Marathon, le jeu de Bungie qui fait couler de l’encre ou des larmes selon les points de vue. Et oui, les papas de Halo ou de Destiny tentent un nouveau FPS ! Nouveau ? Oui et non car en 1994, Bungie sortait Marathon, un FPS dans l’espace et notre Marathon de 2026 se situe dans le même univers mais 99 ans plus tard ! Dingue et en parlant de ça, à la base, je pensais me reposer peinard à avancer ma backlog tandis que Shinzay testait le jeu. Il a même lancé un live et après… Son PC a pris feu, il a loupé le bus alors que c’est lui le chauffeur et il se trouverait dans la ville de Marathon en Grèce car il a confondu : écrire le test de Marathon avec écrire après la sieste à Marathon ! Bref, me voici dans le turfu !

Car même si nous sommes 99 ans après le premier jeu (que je n’ai jamais fait cela dit en passant) comme ça, nous ne serons pas perdu. Pas comme les colons de l’UESC Marathon qui se sont paumés sur la planète Tau Ceti IV et après plusieurs siècles sans nouvelles, tout le monde débarque : l’UESC, les méga corporations et vous ! Vous serez un « runner », une personne qui envoie sa conscience dans un corps cybernétique pour aller comprendre ce qui se passe, choper des ressources, faire la bagarre avec les autres runners, les IA, les soldats, la nature…
Honnêtement, la présentation du jeu n’aide pas à tout comprendre et on oublie vite le pourquoi du comment à cause des écrans de chargement sibyllins et longuets. Si en solo j’ai accédé aux missions en 30 secondes, il m’a fallu 3 minutes au minimum pour le multi et souvent, j’ai eu le droit à plus. Une fois en jeu, pas de soucis de connexion ou autre lag mais pour un jeu où le crossplay est présent, je m’attendais à plus de réactivité. Que ce soit sur Fortnite ou sur Space Marine 2, deux jeux multi que je fréquente beaucoup, je n’ai pas ce genre d’attente où je fixe l’écran avec le message « en attente ».

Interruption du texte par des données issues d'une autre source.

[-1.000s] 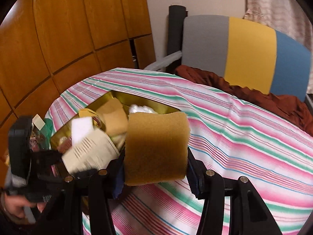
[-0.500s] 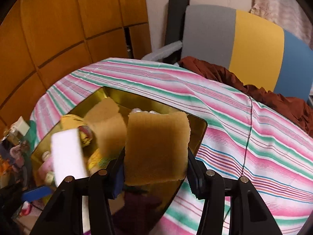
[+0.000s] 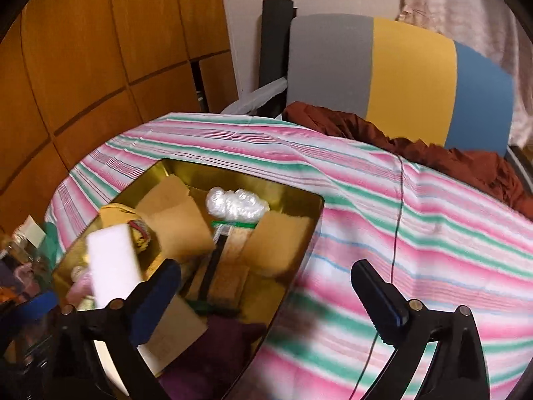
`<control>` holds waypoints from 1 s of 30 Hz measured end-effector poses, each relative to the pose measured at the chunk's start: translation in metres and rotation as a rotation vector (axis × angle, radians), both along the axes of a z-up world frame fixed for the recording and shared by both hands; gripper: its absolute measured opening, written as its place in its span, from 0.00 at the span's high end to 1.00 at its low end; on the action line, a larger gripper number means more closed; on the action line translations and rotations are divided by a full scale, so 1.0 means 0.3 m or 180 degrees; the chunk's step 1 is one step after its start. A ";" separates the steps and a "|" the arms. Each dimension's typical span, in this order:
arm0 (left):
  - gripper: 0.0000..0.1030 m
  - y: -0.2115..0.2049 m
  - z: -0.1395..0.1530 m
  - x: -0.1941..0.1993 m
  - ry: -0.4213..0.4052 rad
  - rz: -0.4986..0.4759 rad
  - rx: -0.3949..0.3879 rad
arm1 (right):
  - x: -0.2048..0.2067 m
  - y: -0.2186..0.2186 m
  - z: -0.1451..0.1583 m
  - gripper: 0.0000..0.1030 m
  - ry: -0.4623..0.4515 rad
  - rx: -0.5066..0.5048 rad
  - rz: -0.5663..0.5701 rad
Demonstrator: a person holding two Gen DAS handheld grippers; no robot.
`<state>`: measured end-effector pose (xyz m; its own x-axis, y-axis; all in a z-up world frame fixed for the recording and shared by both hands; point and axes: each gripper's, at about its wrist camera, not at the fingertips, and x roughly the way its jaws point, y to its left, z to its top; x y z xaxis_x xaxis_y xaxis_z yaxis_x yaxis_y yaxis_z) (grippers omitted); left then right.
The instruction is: Organize objects
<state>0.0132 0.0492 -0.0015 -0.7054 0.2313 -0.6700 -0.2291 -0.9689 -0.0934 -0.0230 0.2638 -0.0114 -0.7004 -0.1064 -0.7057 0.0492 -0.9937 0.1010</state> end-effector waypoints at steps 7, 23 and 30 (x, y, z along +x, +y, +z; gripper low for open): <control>0.38 -0.047 0.004 -0.023 -0.0198 0.0330 -0.0230 | 0.094 -0.097 0.030 0.00 -0.0119 0.0254 -0.0140; 0.39 -0.098 0.055 0.005 -0.0146 0.0632 -0.0408 | 0.194 -0.220 0.074 0.00 -0.0132 0.0488 -0.0325; 0.39 -0.116 0.055 0.003 -0.0204 0.0639 -0.0275 | 0.201 -0.226 0.076 0.00 -0.0157 0.0528 -0.0383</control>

Et ce n’est pas comme si Marathon brillait par une technique de fou. Ciel terne et souvent pluvieux comme un cache misère digne des meilleurs techniques de la N64, j’ai des textures sans vie, sans vrais détails et souvent aux couleurs criardes où je me dis que le choix des coloris a été laissé à une école maternelle ou un peintre daltonien ou les deux ! Et je vous épargne les belles flèches sur certains éléments pour dire « enjambe moi » ou « passe par là ».
Nos avatars ne sont pas épargnés et sont coupés à la serpe dans un style « Tron » en pixels qui ne donnent pas envie de s’attacher à notre personnage. On choisit parmi quelques rares archétypes comme assassin, protecteur, soigneur, … et on se lance dans des missions à plusieurs en espérant vaincre pour gagner le point d’extraction, choper du matos et améliorer nos armes. Et… en tâchant de ne pas perdre lamentablement notre équipement en cas de défaites ardues ou de fuite en loucedé (hein les rois de la déconnexion rageuse).

Pad en main, Marathon fait le taf mais pas plus. Rien de révolutionnaire, rien de foufou. Ça se joue mais cela ne brille pas plus que cela. Chaque archétype aura des compétences à activer mais nous sommes loin de la classe de Destiny. Rien de bien spectaculaire, pas d’activation qui lassera bouche bée. Marathon coche juste la case « mettre des compétences ». Les flingues ont un rendu intéressant mais pareil, le taf est fait sans éclat. On a une gestion de l’endurance ou des conditions météo qui viennent peser un peu mais au vu de l’ensemble, c’est trop peu pour nous marquer véritablement.

Marathon peine à convaincre et à donner envie. Les missions manquent de peps et débloquent juste d’autres passages de textes ou micro cinématiques nébuleuses. Le système de loot et d’équipement manque d’huile et nous perd à plus d’un titre. On veut choisir une arme et sauter dans l’aventure, on veut des classes qui ont la classe et des missions qui donnent envie de s’accrocher au jeu. Toxic Commando était loin d’être parfait mais il m’a paru plus vivant (c’est dire) que ce Marathon qui semble déjà mort.

En résumé, Marathon n’est pas, en l’état, le jeu qui nous fera voir du pays et donnera envie de tenir la distance. Aura-t-il le temps de le faire ? Rien n’est moins sûr, surtout à 40 balles.